La polizia perpetua la violenza di genere sia nella vita personale che in quella professionale.

Dalle forze di polizia alle forze armate, queste “armi” dello Stato pretendono di essere arbitri di giustizia e sicurezza in un modo estremamente superficiale. In realtà, non solo queste forze non riescono a creare sicurezza o a portare giustizia ai sopravvissuti alle violenze sessuali. Questi sistemi invece perpetuano essi stessi attivamente la violenza sessuale e la violenza di genere. 

Tra il 2005 e il 2013 più di 1.000 volte i poliziotti degli Stati Uniti sono stati accusati di “stupro forzato” o “carezze forzate”. Questi numeri non tengono conto dei molti casi che non rientrano poi negli standard legali di stupro e violenza sessuale, come gli agenti di polizia sotto copertura che costringono a fare sesso le prostitute durante le operazioni di punizione, una questione che Juno Mac e Molly Smith hanno esplorato in “Revolting Prostitutes”. 

La polizia perpetua questo tipo di violenza di genere sia nella vita personale che in quella professionale. Alcuni studi hanno scoperto che tra il 24% e il 40% delle famiglie di agenti di polizia subisce violenze domestiche, da 2 a 4 volte il tasso di violenza all’interno della popolazione generale. Questi numeri però non permettono nemmeno di iniziare a parlare dei milioni di prigionieri che vengono violentati mentre sono in carcere, dopo un primissimo contatto con la polizia.

Come ha insistito Martin Luther King Jr., il governo degli Stati Uniti è il più grande fornitore di violenza del mondo. Questa violenza non avviene solo attraverso le armi, ma anche attraverso la violenza economica, culturale, diplomatica e sessuale, solo per citarne alcune. Le convinzioni riduttive, razziste e xenofobe sulle persone che vivono nel Sud del mondo, in particolare quelle dei paesi musulmani, presuppongono che le donne di questi paesi siano soggiogate a un livello che le donne negli Stati Uniti non potrebbero mai immaginare.

Eppure queste convinzioni, questi stereotipi, insieme alle illusioni storiche ampiamente diffuse sul ruolo degli Stati Uniti come paladini della democrazia nel mondo, servono solo a giustificare la presenza dell’esercito americano all’estero. La violenza sessuale all’interno dell’esercito statunitense è dilagante, e la violenza contro il personale non militare all’estero è una questione raramente discussa, ma ancora estremamente diffusa. 
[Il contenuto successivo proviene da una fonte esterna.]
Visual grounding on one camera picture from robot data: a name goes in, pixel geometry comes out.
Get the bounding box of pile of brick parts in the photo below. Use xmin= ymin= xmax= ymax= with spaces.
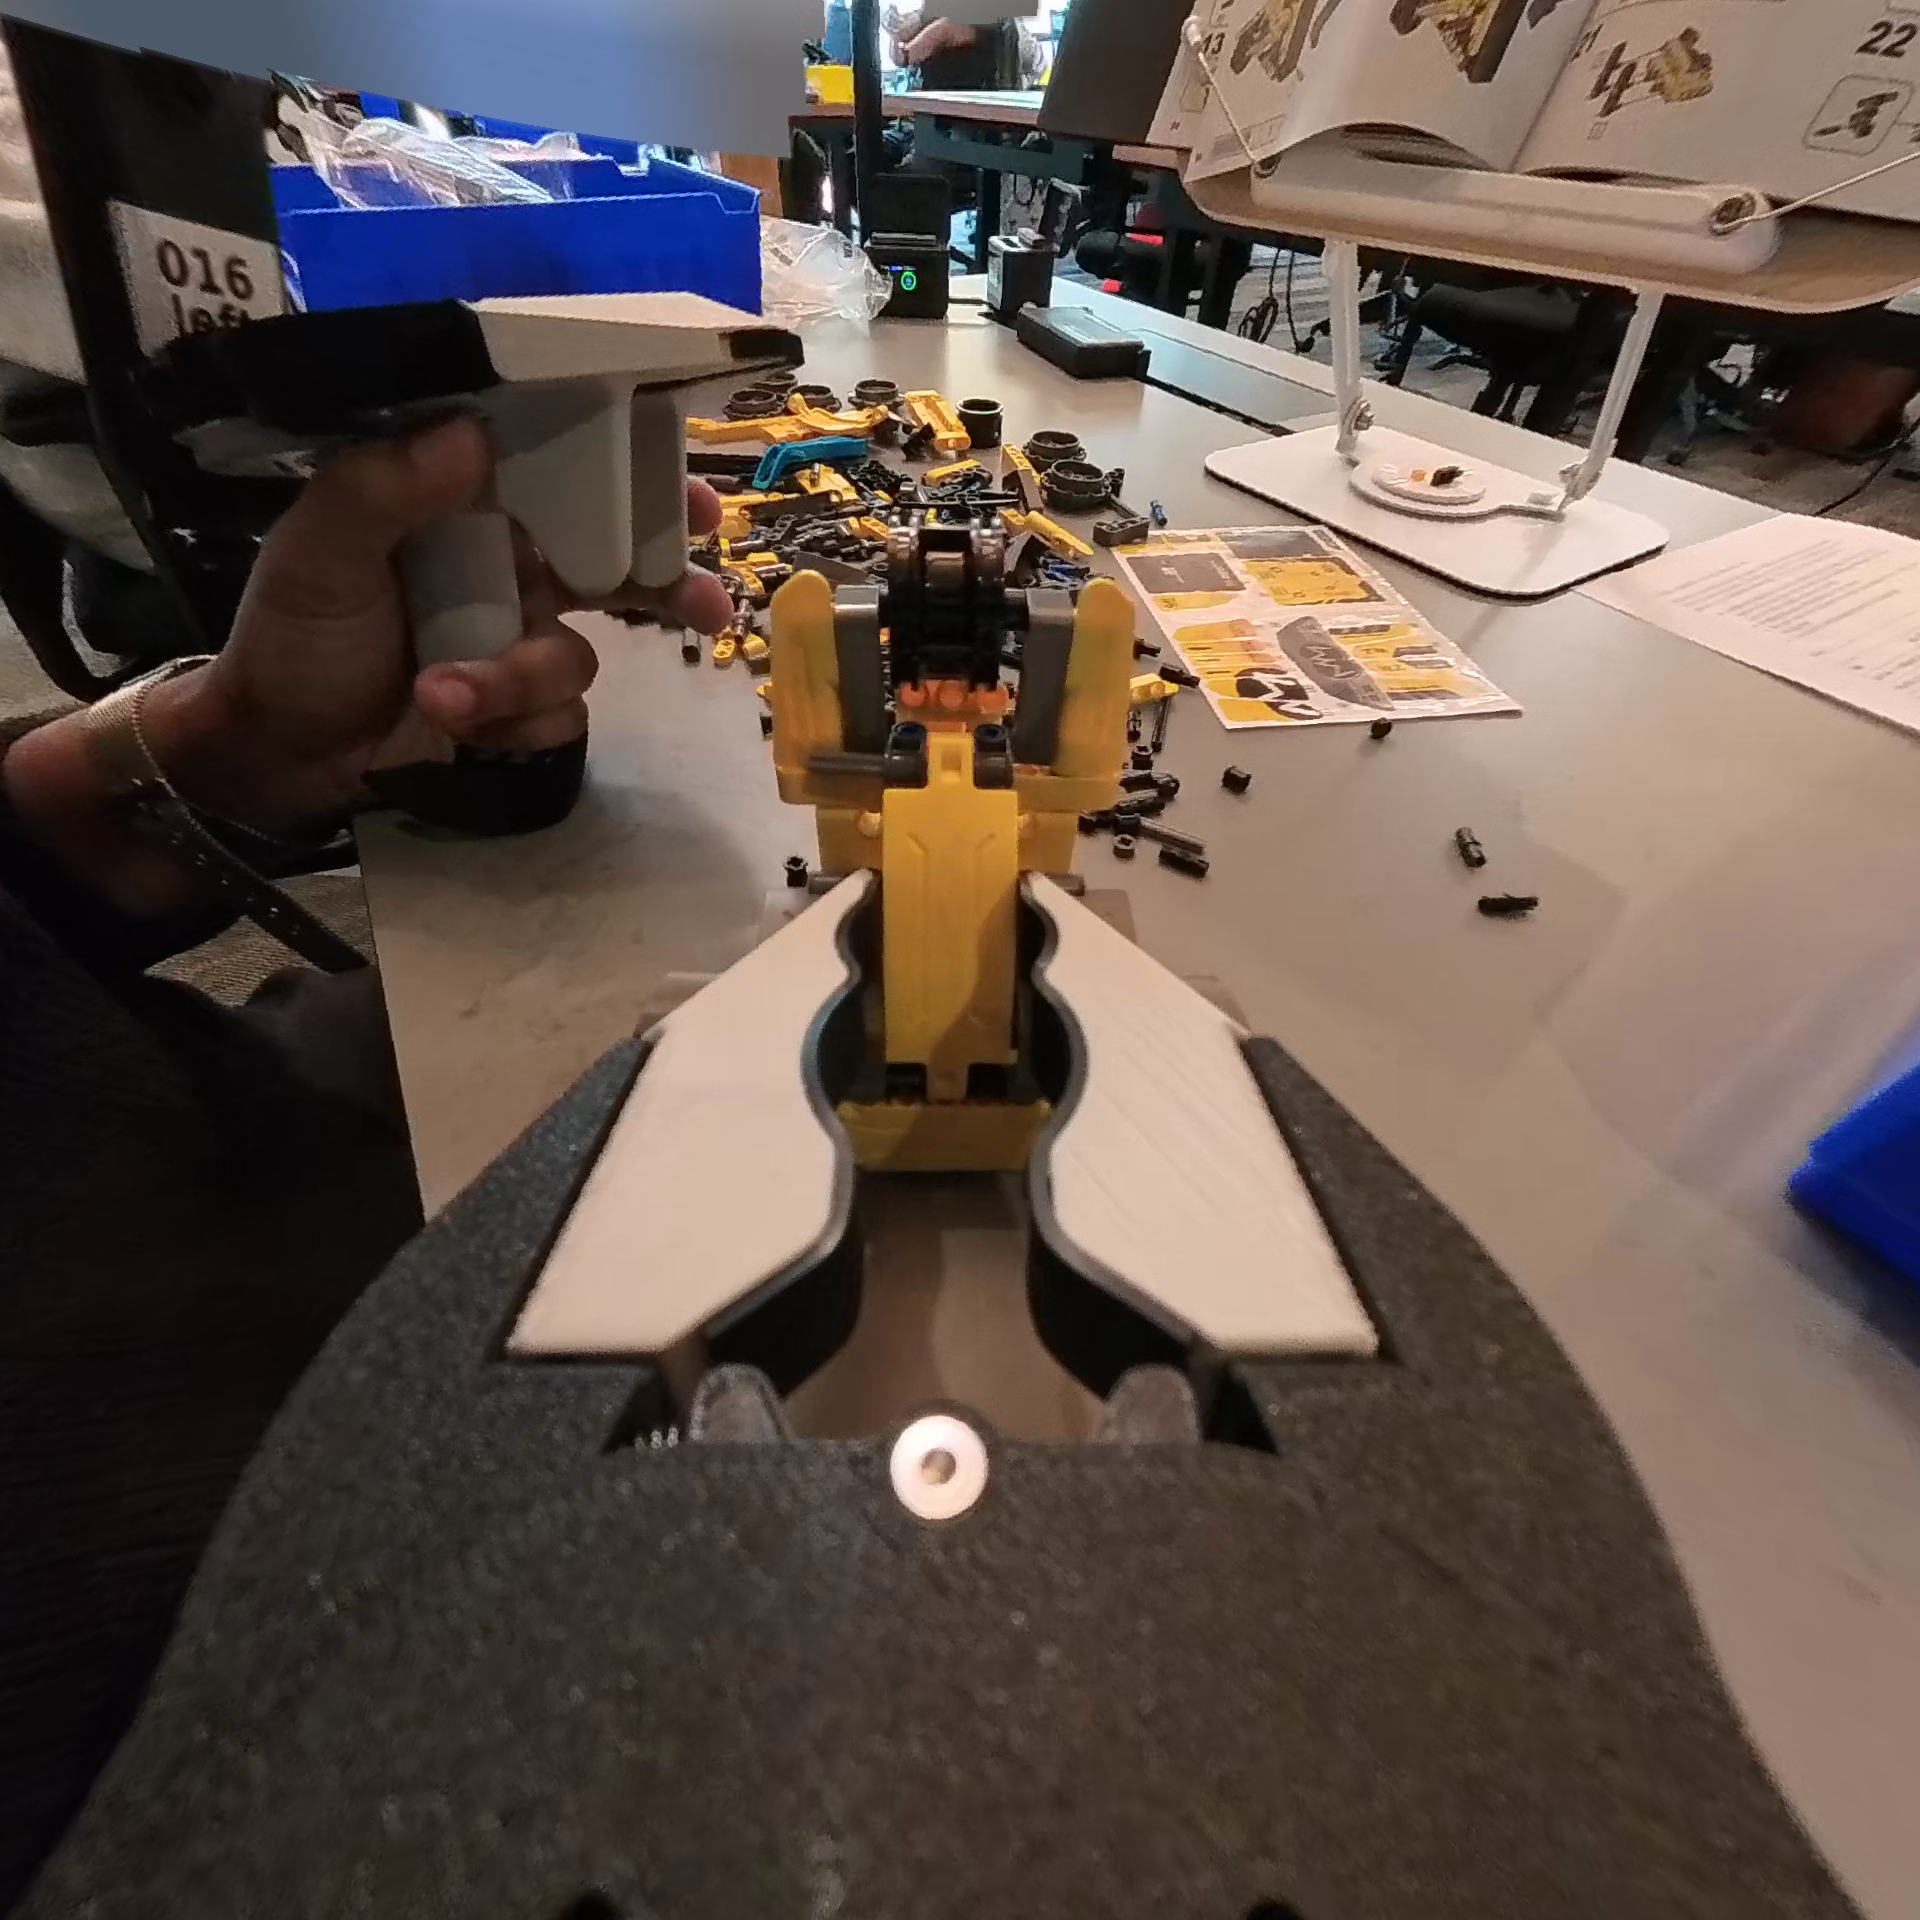
xmin=681 ymin=383 xmax=1215 ymax=880

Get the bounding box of clear plastic bag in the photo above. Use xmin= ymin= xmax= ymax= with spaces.
xmin=316 ymin=117 xmax=636 ymax=209
xmin=756 ymin=216 xmax=897 ymax=328

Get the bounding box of yellow brick vehicle model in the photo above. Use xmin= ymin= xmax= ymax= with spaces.
xmin=637 ymin=517 xmax=1247 ymax=1176

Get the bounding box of yellow black sticker sheet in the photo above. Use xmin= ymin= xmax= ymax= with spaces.
xmin=1110 ymin=524 xmax=1526 ymax=735

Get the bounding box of instruction booklet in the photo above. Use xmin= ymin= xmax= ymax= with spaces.
xmin=1147 ymin=0 xmax=1920 ymax=204

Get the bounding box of white book stand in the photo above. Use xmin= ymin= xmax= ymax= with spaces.
xmin=1182 ymin=128 xmax=1920 ymax=607

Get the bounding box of printed paper sheet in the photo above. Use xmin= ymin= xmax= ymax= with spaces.
xmin=1573 ymin=507 xmax=1920 ymax=740

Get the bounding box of person's left hand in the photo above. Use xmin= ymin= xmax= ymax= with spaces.
xmin=151 ymin=421 xmax=741 ymax=845

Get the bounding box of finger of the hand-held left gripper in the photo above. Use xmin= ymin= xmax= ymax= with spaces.
xmin=468 ymin=293 xmax=807 ymax=591
xmin=489 ymin=337 xmax=737 ymax=597

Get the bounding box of silver bracelet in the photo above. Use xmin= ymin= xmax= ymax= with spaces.
xmin=82 ymin=656 xmax=177 ymax=792

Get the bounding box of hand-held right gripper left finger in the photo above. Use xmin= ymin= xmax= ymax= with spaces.
xmin=508 ymin=871 xmax=876 ymax=1412

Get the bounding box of person's left forearm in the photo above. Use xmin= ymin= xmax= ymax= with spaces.
xmin=0 ymin=681 xmax=227 ymax=963

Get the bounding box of blue plastic bin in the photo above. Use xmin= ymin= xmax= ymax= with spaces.
xmin=270 ymin=112 xmax=767 ymax=320
xmin=1786 ymin=1063 xmax=1920 ymax=1279

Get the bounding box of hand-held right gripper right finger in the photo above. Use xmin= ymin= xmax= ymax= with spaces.
xmin=1025 ymin=871 xmax=1378 ymax=1412

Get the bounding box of black power adapter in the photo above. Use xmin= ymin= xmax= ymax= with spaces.
xmin=1014 ymin=304 xmax=1153 ymax=383
Per decenni, i residenti locali di Okinawa, una prefettura del Giappone e stazione di decine di migliaia di Marines degli Stati Uniti, hanno espresso profonda preoccupazione per le violenze sessuali commesse dai Marines sulla popolazione locale. Diversi casi di alto profilo provenienti dall’isola riguardano l’abuso sessuale di bambini. 

La violenza sessuale in Colombia per mano dell’esercito statunitense è stata estremamente pervasiva negli ultimi decenni, dai presunti abusi sessuali su minori da parte dei sergenti dell’esercito, ai maltrattamenti e gli abusi dei lavoratori del sesso da parte dei membri della DEA e dei servizi segreti. Un rapporto della commissione per la verità colombiana del 2015 ha giustamente etichettato questi atti come esempi di “imperialismo sessuale”.
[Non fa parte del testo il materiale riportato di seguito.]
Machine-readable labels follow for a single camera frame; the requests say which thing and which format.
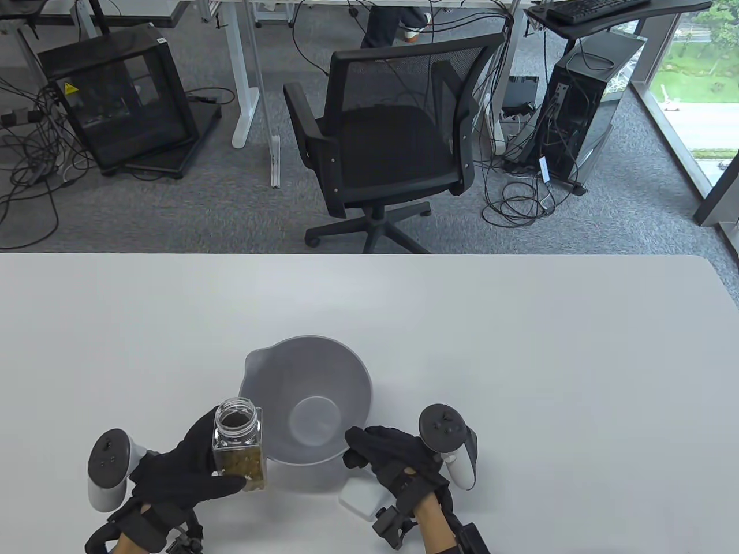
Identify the black mesh office chair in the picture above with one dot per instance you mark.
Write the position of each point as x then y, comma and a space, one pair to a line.
392, 150

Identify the white desk frame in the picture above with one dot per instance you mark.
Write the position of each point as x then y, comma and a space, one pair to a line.
245, 86

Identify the person's left forearm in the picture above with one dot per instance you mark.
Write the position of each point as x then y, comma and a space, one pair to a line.
130, 545

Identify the white hand controller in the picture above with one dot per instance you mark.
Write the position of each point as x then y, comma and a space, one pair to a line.
107, 467
444, 430

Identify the black glass cabinet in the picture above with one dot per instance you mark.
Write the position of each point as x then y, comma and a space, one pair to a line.
115, 104

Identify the person's left hand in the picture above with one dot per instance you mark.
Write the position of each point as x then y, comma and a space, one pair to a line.
173, 473

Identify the black desk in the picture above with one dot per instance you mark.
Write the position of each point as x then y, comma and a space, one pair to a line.
664, 14

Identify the white square jar lid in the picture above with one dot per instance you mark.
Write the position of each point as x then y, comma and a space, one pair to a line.
358, 499

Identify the person's right forearm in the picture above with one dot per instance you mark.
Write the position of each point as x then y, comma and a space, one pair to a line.
433, 525

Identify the pile of green raisins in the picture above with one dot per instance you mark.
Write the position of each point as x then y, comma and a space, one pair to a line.
245, 467

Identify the white left hand controller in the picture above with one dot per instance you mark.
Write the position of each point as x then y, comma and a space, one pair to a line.
107, 467

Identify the clear plastic jar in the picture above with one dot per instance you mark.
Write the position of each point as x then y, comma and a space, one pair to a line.
236, 433

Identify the black right wrist camera rig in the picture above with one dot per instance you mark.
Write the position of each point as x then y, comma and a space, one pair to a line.
392, 525

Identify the person's right hand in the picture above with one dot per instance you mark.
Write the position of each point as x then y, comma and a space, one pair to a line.
398, 461

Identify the black computer tower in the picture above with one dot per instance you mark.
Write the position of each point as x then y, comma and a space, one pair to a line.
577, 115

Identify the black left wrist camera rig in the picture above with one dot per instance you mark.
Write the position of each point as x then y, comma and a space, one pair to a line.
173, 539

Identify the black keyboard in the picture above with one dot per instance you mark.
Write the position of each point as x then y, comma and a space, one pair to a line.
594, 8

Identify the black wrist camera rig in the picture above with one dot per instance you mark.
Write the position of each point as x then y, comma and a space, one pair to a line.
173, 539
392, 525

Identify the white right hand controller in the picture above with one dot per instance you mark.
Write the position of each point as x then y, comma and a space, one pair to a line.
444, 430
In aggiunta, tutti questi sistemi violenti, militaristici e carcerari non mitigano in modo significativo la violenza sessuale all’interno delle comunità che controllano. Si stima che circa il 4,6% delle persone che commettono uno stupro vada in prigione, anche se questo numero è probabilmente molto più basso, dato che spessoe donne vittime di violenza sessuale non sporgono denuncia alla polizia. All’interno del sistema attuale, la violenza persiste, e mentre il tasso di criminalità violenta diminuisce, le carceri rinchiudono selettivamente coloro che sono meno privilegiati, mentre gli Epstein e gli Weinstein del mondo la fanno franca con innumerevoli stupri e aggressioni sessuali prima di essere ritenuti “responsabili” per davvero. 

Con questa riflessione, l’idea che la violenza sessuale possa essere risolta con la polizia, la carcerazione e il militarismo, diventa farsesca. Eppure, quando si affronta la questione dell’abolizione dei corpi di polizia, la prima domanda degli scettici (si tratta della maggioranza della popolazione) è in genere qualcosa del tipo “che dire allora di assassini e stupratori?” 

La violenza nella nostra società è principalmente una funzione del capitalismo razziale, un sistema costruito sulla violenza della schiavitù e del genocidio.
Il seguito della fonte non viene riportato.